Una rivoluzione per un settore dove la manualità è sempre stata una prerogativa essenziale e quasi obbligata, viste le pendenze anche fino a 30% dei vigneti, ma ormai necessaria. I disturbi muscoloscheletrici rappresentano un costo economico rilevante per le aziende agricole.
Presentati durante l’edizione 2024 di “Vite in Campo” a Col San Martino e poi anche nell’edizione 2025 a Susegana, con dimostrazioni pratiche, adesso gli esoscheletri diventano realtà operativa grazie al progetto hi-tech in fibra di carbonio e motori. Parte infatti ufficialmente la fase operativa del progetto Valorive, guidato dal Consorzio di Tutela del Conegliano Valdobbiadene Prosecco Docg, che inizierà una sperimentazione all’avanguardia, della durata biennale, che prevede l’uso dell’esoscheletro semi-attivo nel lavoro quotidiano in vigna.
Rispetto ai primi prototipi presentati l’anno scorso, che mostravano soluzioni meccaniche basate su molle e barre in carbonio per scaricare il peso, ora il salto tecnologico è netto.
I nuovi modelli oggetto del test integrano batterie e sensoristica avanzata. Non si tratta più solo di ridistribuire il carico passivamente, ma di una tecnologia “semi-attiva” che assiste il movimento, alleggerendo la zona lombare e le spalle per trasferire lo sforzo sugli arti inferiori. L’obiettivo è duplice: preservare la salute dell’operatore e garantire la sopravvivenza di un’agricoltura che, su queste Rive, richiede ancora un massiccio intervento manuale.
LO SCENARIO
«L’impegno è trovare soluzioni tecnologiche per dare un supporto fisico all’agricoltore, specialmente dove la pendenza rende faticosa anche la gestione delle buone pratiche agronomiche», spiega Valerio Nadal, presidente di Condifesa Tvb. I test serviranno a capire quanto questa “armatura intelligente” possa realmente abbattere la fatica e prevenire i disturbi muscolo-scheletrici.

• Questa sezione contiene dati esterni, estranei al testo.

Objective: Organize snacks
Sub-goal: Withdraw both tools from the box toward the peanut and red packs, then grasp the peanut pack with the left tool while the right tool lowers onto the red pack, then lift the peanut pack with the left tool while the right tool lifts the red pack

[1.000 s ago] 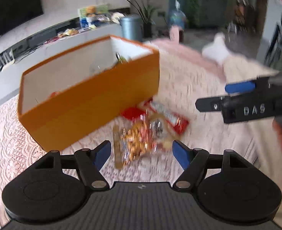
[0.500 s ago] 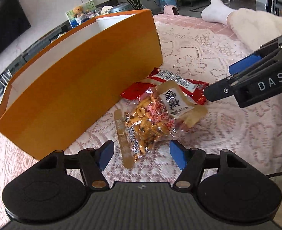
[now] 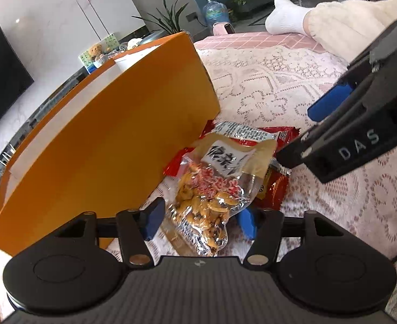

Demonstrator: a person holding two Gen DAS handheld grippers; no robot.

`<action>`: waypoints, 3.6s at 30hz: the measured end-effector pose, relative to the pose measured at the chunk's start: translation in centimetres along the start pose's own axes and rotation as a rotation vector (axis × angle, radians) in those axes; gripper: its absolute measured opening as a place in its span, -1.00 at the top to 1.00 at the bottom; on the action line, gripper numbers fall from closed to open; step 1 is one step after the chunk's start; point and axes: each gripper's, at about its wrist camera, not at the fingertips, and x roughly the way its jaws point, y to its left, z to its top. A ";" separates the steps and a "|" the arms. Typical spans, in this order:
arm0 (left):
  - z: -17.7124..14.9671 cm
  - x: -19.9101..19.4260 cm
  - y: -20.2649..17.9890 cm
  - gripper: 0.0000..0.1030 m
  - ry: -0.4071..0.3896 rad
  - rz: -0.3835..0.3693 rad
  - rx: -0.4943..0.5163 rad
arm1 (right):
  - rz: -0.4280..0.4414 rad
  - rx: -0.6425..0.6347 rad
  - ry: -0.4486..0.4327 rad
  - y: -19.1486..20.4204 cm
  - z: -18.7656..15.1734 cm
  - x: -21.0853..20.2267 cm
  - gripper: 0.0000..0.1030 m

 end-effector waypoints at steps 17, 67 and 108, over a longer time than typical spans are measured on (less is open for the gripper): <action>1.1 0.0 4.8 0.18 0.011 -0.048 -0.314 | 0.014 -0.087 -0.077 1.6 0.1 -0.1 -0.31; -1.0 -2.1 9.8 0.46 0.099 -0.026 -0.691 | -0.008 -0.198 -0.094 4.9 1.0 4.9 -0.34; 3.0 -15.3 12.4 0.46 -0.140 0.059 -0.682 | -0.045 -0.238 -0.287 9.5 5.2 -13.9 -0.33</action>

La tecnologia diventa così l’alleata necessaria per evitare la fuga di manodopera, soprattutto giovanile, dalle zone più impervie. Come sottolineato durante le presentazioni tecniche, l’innovazione corre veloce: i modelli odierni puntano a essere sempre più leggeri e con maggiore autonomia rispetto al passato.